To export dxf from QGIS (and get said happy CAD user) use the plugin MMQGIS. The CAD users grumble a lot if you export a fully formed CSV by the layer saveas option in QGIS (note this thread Get list of coordinates for points in a layer?). The saveas dxf option in 1.7.4-3 and trunk was not satisfactory either, despite the reported improvements in trunk.

How to spread the joy;

Have your shapefile in the projection of UTM and a modern map gid for your region. Export it to this if you must, don't expect OTFR to do the heavy lifting for you. Fetch the mmqgis from the plugin manager, you may find that mmqgis does not fall aphabetically where it should, last time I looked it had made it to the QGIS contributed repo.
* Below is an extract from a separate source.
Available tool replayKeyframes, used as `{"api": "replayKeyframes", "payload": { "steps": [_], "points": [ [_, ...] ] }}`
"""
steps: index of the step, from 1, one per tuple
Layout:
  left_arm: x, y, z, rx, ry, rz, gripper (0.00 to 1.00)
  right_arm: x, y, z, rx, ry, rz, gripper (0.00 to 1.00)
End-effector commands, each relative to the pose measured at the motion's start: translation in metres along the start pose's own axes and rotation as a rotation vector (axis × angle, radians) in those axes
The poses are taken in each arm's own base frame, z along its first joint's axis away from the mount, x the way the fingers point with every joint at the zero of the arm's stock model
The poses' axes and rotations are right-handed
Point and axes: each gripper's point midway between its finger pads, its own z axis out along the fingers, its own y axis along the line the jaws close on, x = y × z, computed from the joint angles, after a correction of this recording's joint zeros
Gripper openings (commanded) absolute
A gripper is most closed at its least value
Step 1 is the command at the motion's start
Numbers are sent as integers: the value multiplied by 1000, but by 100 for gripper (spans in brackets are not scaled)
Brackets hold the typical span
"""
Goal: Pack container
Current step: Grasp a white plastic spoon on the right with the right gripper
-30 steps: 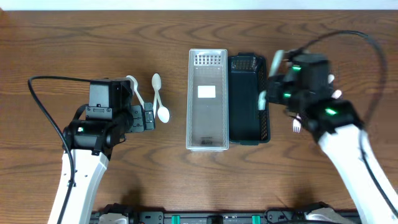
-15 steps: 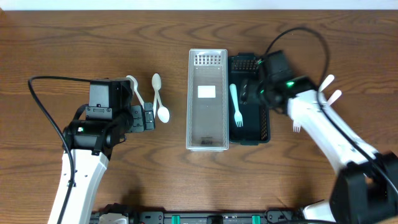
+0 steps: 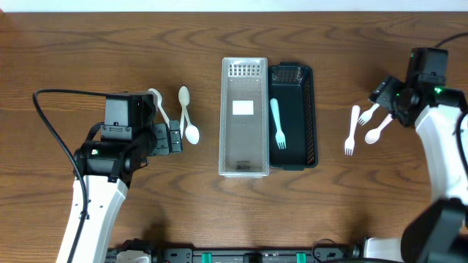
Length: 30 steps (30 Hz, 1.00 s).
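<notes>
A clear plastic container [image 3: 244, 157] stands mid-table with a black basket [image 3: 311, 117] against its right side. A pale green fork [image 3: 277, 123] lies lengthwise in the basket. Right of them lie two white forks [image 3: 352, 133] [image 3: 368, 112] and a white spoon [image 3: 377, 132]. My right gripper [image 3: 385, 98] hovers just above this group, seemingly open and holding nothing. On the left lie three white spoons [image 3: 191, 131] [image 3: 184, 96] [image 3: 161, 107]. My left gripper [image 3: 175, 137] sits open beside the nearest spoon, empty.
The left arm's black cable [image 3: 51, 124] loops over the table at far left. A white label [image 3: 243, 107] shows on the clear container's floor. The table's far edge runs along the top of the view.
My right gripper was over the black basket with the pale fork in it. The fork now lies in the basket, and the gripper is back by the cutlery at the right. Left arm unchanged.
My right gripper was at the far right beside the forks and spoon, then down on the pale green fork. It then held that fork over the black basket. Now the fork rests in the basket and the gripper is back at the right. The left arm stayed still.
</notes>
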Motion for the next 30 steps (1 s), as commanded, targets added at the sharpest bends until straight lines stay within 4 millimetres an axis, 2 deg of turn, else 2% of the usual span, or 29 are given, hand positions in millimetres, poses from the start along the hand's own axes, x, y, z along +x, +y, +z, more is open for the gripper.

And you may find that mmqgis is turned off by default, manage the plugin and turn it on.

Operate the plugin and choose the Geometry Export to CSV File, for a polyline it creates two files, you need to logical with your names and let it use the attributes suffix for the.... attributes. This increases the joy of the end user when they can easily interpret what they have been given.

By all accounts the import to AutoCAD is a breeze, with no of that tedious "parsing" of columns or descent into manual manipulation of data.

So many thanks to all the QGIS team, the mmqgis plugin and GIS.SE for allowing me to write my very own help file for when I forget how to do it!!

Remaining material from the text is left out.